Enfin, monsieur le ministre, je voudrais, devant vous, m'étonner que, dans ce projet de loi, vous n'affirmiez pas l'urgente nécessité de donner une valeur, un prix à la biodiversité. En effet, si nous voulons mieux protéger nos écosystèmes, il nous faut inventer une nouvelle économie, dans laquelle le capital naturel sera une valeur qu'il faut rémunérer.
Dans certains pays – c'est le cas aux États-Unis – la législation protège, par exemple, les zones humides, et les entreprises dont les infrastructures empiètent sur ces espaces doivent acheter des crédits environnementaux auprès des banques spécialisées, crédits qui servent à financer des projets de restauration des milieux naturels.

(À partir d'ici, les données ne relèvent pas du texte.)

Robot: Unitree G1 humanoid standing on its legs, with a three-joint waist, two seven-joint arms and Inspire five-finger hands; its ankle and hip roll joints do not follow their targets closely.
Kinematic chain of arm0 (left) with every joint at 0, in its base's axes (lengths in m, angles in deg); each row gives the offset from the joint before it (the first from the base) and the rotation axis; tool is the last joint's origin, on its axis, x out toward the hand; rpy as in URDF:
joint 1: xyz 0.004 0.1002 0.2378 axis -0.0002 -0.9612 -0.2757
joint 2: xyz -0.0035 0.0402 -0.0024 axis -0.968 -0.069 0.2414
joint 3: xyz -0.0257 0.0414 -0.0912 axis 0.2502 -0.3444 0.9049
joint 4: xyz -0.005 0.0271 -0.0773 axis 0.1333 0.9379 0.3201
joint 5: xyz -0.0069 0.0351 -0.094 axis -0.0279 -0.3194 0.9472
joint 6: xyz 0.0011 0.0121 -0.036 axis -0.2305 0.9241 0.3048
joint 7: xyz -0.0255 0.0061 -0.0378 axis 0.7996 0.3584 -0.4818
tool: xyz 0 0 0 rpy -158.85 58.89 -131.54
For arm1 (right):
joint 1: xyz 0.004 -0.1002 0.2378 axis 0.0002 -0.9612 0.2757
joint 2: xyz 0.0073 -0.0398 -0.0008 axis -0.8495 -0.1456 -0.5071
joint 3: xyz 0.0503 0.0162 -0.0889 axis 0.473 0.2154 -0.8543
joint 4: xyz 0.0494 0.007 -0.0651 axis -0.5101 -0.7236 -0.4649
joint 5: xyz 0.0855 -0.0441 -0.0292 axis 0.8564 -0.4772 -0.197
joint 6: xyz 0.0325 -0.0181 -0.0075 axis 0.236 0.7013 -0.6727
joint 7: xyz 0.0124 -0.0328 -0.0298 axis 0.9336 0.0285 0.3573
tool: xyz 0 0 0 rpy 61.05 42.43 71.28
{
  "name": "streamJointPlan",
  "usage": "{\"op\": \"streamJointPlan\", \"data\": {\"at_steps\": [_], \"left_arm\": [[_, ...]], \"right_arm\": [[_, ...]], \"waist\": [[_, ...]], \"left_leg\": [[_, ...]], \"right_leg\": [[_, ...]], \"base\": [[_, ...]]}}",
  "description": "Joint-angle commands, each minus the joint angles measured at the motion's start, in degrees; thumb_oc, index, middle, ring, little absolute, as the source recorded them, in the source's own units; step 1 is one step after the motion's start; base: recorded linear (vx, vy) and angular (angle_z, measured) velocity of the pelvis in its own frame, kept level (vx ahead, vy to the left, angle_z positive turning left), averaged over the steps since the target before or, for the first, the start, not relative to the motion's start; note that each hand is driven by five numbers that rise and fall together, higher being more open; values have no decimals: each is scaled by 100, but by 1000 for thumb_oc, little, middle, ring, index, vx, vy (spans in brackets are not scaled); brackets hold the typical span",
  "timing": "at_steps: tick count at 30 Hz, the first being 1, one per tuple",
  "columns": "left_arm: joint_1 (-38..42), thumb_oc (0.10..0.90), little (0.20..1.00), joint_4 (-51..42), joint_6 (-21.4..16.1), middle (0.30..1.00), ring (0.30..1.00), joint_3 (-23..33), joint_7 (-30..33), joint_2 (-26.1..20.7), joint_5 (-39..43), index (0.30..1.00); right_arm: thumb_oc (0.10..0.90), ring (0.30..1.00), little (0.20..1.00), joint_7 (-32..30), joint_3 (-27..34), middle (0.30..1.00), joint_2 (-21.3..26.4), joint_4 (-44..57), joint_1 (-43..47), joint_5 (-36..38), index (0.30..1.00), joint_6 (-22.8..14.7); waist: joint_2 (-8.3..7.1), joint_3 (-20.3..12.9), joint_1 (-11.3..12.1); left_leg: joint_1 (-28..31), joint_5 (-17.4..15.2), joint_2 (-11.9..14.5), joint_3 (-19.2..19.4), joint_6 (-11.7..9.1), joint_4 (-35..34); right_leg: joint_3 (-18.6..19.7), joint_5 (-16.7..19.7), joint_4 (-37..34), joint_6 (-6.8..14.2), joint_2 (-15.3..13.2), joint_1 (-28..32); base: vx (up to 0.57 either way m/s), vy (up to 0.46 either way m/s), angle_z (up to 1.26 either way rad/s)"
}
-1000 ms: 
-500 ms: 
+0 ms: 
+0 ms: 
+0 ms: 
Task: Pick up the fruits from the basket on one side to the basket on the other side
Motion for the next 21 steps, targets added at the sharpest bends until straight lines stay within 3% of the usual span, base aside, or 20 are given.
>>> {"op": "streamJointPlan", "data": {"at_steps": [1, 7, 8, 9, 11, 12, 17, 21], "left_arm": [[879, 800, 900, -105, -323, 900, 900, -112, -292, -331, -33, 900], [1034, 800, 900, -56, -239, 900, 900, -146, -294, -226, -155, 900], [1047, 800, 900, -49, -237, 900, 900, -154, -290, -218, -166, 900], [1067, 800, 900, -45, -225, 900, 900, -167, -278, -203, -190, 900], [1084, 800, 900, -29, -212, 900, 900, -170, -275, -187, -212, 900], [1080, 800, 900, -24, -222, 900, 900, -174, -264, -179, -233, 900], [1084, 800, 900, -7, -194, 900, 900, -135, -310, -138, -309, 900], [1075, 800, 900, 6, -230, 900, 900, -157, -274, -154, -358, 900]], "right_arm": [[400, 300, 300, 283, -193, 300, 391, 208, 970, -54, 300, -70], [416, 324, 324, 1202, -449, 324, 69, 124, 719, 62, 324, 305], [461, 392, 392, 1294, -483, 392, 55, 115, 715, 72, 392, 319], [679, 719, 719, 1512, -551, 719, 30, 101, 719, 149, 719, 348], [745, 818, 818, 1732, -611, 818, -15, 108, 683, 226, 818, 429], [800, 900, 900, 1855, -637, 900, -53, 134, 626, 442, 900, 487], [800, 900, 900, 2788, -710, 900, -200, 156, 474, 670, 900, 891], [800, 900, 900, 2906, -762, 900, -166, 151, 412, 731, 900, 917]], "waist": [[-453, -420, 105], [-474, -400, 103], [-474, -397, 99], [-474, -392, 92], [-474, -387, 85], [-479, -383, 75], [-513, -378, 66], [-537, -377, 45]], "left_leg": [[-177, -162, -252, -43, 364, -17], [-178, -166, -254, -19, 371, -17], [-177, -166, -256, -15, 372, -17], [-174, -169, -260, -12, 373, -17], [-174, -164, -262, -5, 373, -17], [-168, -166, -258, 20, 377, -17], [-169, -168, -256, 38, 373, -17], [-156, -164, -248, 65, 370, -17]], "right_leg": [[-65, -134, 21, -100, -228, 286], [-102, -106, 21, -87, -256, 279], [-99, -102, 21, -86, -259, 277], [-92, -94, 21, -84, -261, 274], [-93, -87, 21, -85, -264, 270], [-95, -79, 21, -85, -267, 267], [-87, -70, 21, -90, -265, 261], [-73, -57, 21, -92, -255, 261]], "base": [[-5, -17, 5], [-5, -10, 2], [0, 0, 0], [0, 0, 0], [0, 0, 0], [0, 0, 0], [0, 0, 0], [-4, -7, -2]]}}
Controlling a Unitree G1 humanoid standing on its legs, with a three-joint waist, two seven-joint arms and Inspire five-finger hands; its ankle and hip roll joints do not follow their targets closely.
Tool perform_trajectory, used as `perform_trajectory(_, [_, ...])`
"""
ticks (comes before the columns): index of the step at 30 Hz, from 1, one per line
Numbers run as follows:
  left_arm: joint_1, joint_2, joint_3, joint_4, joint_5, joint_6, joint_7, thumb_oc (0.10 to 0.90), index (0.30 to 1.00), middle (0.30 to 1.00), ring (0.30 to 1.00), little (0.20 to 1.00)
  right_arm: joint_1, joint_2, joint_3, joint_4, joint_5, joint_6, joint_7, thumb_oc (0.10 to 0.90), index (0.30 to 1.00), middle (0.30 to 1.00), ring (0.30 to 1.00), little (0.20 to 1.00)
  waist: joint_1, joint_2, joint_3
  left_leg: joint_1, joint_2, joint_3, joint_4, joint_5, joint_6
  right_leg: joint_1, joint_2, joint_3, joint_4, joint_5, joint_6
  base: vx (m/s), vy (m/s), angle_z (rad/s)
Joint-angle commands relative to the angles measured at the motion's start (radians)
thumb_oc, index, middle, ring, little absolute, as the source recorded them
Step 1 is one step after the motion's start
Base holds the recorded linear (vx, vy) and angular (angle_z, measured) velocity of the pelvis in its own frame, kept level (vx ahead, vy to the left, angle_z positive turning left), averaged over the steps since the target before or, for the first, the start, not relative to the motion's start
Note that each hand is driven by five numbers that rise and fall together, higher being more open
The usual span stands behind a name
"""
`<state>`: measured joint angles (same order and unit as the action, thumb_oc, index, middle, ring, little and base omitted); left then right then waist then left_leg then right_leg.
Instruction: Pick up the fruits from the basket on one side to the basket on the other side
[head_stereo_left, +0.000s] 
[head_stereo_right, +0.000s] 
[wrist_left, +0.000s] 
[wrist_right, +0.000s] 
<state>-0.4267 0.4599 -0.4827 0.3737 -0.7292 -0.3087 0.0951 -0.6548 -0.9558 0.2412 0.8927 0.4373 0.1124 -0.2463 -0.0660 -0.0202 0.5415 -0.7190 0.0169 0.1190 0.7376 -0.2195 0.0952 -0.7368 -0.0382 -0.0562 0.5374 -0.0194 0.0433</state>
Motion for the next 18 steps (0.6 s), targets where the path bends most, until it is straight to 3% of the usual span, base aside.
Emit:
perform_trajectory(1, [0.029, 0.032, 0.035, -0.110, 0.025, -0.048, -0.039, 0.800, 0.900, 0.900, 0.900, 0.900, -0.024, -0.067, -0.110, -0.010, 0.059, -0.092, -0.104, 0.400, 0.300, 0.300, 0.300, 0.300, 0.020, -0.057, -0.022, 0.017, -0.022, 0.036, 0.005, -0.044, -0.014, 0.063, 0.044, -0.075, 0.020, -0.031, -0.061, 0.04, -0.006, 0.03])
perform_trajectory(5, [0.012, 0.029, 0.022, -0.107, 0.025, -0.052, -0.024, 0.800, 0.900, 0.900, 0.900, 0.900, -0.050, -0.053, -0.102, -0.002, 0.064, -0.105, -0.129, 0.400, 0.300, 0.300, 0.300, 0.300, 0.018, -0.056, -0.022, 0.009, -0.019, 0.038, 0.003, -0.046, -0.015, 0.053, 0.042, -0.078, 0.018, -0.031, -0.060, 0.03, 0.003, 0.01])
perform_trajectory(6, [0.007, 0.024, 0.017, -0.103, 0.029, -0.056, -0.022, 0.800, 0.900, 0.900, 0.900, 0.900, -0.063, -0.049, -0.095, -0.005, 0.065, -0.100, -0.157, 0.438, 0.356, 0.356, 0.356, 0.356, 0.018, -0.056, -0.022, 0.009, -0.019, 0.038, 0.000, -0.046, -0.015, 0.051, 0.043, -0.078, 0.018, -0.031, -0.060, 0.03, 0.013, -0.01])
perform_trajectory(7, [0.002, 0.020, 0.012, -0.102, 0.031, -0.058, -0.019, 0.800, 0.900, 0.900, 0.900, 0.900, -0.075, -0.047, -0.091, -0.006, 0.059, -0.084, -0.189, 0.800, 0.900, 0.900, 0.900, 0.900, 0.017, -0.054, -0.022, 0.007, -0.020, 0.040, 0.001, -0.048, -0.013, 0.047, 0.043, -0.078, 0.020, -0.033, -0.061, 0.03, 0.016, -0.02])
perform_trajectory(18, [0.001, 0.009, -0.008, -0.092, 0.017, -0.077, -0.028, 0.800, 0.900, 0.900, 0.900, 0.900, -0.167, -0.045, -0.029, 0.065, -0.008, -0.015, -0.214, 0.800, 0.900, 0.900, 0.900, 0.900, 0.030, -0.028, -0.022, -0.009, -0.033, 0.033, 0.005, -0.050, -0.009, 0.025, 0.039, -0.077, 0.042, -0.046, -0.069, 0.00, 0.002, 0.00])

Comme l'ont déclaré les experts de l'Union mondiale pour la nature lors de la cérémonie d'ouverture des travaux de son quatrième congrès à Barcelone, dimanche dernier, il ne reste que peu de temps pour remédier à la grave crise actuelle de disparition des espèces animales et végétales sur terre.
« Il y a urgence », comme l'a indiqué le président de l'UICN – l'union internationale pour la conservation de la nature – à faire face à ces défis du XXIe siècle que sont les « menaces effrayantes du changement climatique et la dégradation des écosystèmes ».
Souhaitons, monsieur le ministre, que ces appels soient entendus par tous les responsables politiques de la planète ! (Applaudissements sur les bancs des groupes SRC et GDR.)